Howlin' Wolf hired the youth to play on a ‘52 date at Sam Phillips' Memphis studio. Phillips signed James to a Sun Records contract the next year. "I used to be on the radio, station KWEM, West Memphis, Arkansas, from 3:00 ‘til 3:15,"he says."I guess Phillips heard the show, and he called me over and asked me if I wanted to do some recording." Pat Hare's raging guitar sliced through Cotton's '54 Sun encore, Cotton Crop Blues. Later that year, Muddy Waters brought him north to Chicago.

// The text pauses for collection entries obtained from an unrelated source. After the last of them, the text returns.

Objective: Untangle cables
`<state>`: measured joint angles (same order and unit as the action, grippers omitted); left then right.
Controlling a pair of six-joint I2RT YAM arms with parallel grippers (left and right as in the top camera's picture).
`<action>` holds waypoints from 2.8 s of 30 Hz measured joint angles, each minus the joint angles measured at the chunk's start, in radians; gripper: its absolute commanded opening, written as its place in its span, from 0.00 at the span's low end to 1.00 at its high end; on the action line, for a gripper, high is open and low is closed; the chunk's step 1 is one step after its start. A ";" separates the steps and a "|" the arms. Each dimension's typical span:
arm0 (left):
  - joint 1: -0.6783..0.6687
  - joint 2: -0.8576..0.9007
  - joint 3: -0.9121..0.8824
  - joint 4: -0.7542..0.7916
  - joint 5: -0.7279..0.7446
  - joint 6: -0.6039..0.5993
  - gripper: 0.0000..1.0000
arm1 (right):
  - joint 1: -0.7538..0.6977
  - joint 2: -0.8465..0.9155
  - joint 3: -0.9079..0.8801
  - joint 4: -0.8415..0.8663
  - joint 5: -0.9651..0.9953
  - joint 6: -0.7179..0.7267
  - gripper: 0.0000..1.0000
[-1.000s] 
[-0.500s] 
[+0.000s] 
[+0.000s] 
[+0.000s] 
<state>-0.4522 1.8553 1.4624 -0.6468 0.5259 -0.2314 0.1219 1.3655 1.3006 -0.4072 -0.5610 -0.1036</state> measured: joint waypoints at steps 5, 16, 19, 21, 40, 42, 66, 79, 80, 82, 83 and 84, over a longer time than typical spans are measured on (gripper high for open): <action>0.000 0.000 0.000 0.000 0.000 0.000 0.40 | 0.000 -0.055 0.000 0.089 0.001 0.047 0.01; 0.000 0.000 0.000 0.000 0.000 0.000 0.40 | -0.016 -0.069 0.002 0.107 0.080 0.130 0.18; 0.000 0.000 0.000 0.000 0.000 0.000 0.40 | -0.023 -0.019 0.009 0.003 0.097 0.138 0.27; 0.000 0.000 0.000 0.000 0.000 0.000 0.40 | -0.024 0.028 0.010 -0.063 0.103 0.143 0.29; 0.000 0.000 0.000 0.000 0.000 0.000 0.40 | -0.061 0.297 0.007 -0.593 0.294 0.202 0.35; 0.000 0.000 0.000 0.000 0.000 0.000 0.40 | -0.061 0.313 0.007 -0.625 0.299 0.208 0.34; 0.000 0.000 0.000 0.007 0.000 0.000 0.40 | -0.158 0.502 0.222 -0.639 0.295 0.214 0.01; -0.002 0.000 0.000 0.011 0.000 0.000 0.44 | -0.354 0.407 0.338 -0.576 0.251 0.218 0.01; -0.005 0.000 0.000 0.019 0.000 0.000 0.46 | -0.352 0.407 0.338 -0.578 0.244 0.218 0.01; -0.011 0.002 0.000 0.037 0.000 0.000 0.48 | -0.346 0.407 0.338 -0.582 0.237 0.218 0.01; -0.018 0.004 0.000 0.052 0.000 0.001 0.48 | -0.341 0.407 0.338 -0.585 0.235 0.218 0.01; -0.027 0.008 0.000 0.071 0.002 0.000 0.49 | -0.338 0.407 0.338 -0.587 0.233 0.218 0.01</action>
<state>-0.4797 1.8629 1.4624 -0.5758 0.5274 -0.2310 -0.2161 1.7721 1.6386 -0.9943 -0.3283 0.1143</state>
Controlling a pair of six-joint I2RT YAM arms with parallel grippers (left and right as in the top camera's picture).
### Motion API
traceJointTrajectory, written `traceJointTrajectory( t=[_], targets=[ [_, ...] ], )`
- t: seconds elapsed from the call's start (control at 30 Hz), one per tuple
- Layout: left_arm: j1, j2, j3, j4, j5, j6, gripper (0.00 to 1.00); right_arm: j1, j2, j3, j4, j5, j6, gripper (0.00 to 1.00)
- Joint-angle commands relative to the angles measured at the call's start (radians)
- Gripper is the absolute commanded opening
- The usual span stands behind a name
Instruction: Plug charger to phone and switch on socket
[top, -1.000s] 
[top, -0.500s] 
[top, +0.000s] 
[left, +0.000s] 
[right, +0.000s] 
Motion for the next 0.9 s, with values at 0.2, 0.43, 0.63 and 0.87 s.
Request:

"Muddy had been on a tour down through Tennessee, Georgia, Florida,"says Cotton."Junior Wells was playing with him. Something happened where Junior left the band. He was coming back to Memphis to play, and he needed a harp player. Everybody told him about me, and he came over and found me." Perhaps Cotton's most memorable moment with Waters came when he blew up a tornado at the 1960 Newport Jazz Festival on Muddy's Got My Mojo Working (this live version is often regarded as definitive). "I put the arrangement on there,"he notes.
Cotton finally went on his own in 1966. "I wanted to stretch out more on my harp and play more," he says. "A lot of things I wanted to play that I couldn't play in the band, because I was playing Muddy Waters' music."He waxed the first of his three solo LPs for Verve Forecast the next year. "That's the first album that ever kicked off anything for us,"says James.
Bassist Charles Calmese and drummer Kenny Johnson drove the Cotton Band's 1974 Buddah LP ‘100% Cotton' like a runaway semi behind James' full-throttle harp and roaring vocals, but ex-Memphis Slim sideman Matt ‘Guitar' Murphy was its MVP. "Matt Murphy joined me about seven years after I had the band,"says Cotton. Boogie Thing led it off, the modal Murphy composition not far removed from John Lee Hooker's endless boogie groove with Pete Jekanowski guesting on piano. "'100% Cotton' is the one that's been keeping the bacon in the box,"notes Cotton.
Mr. Superharp's voice has been ravaged in recent years by throat cancer, but his harmonica chops remain as prodigious as ever.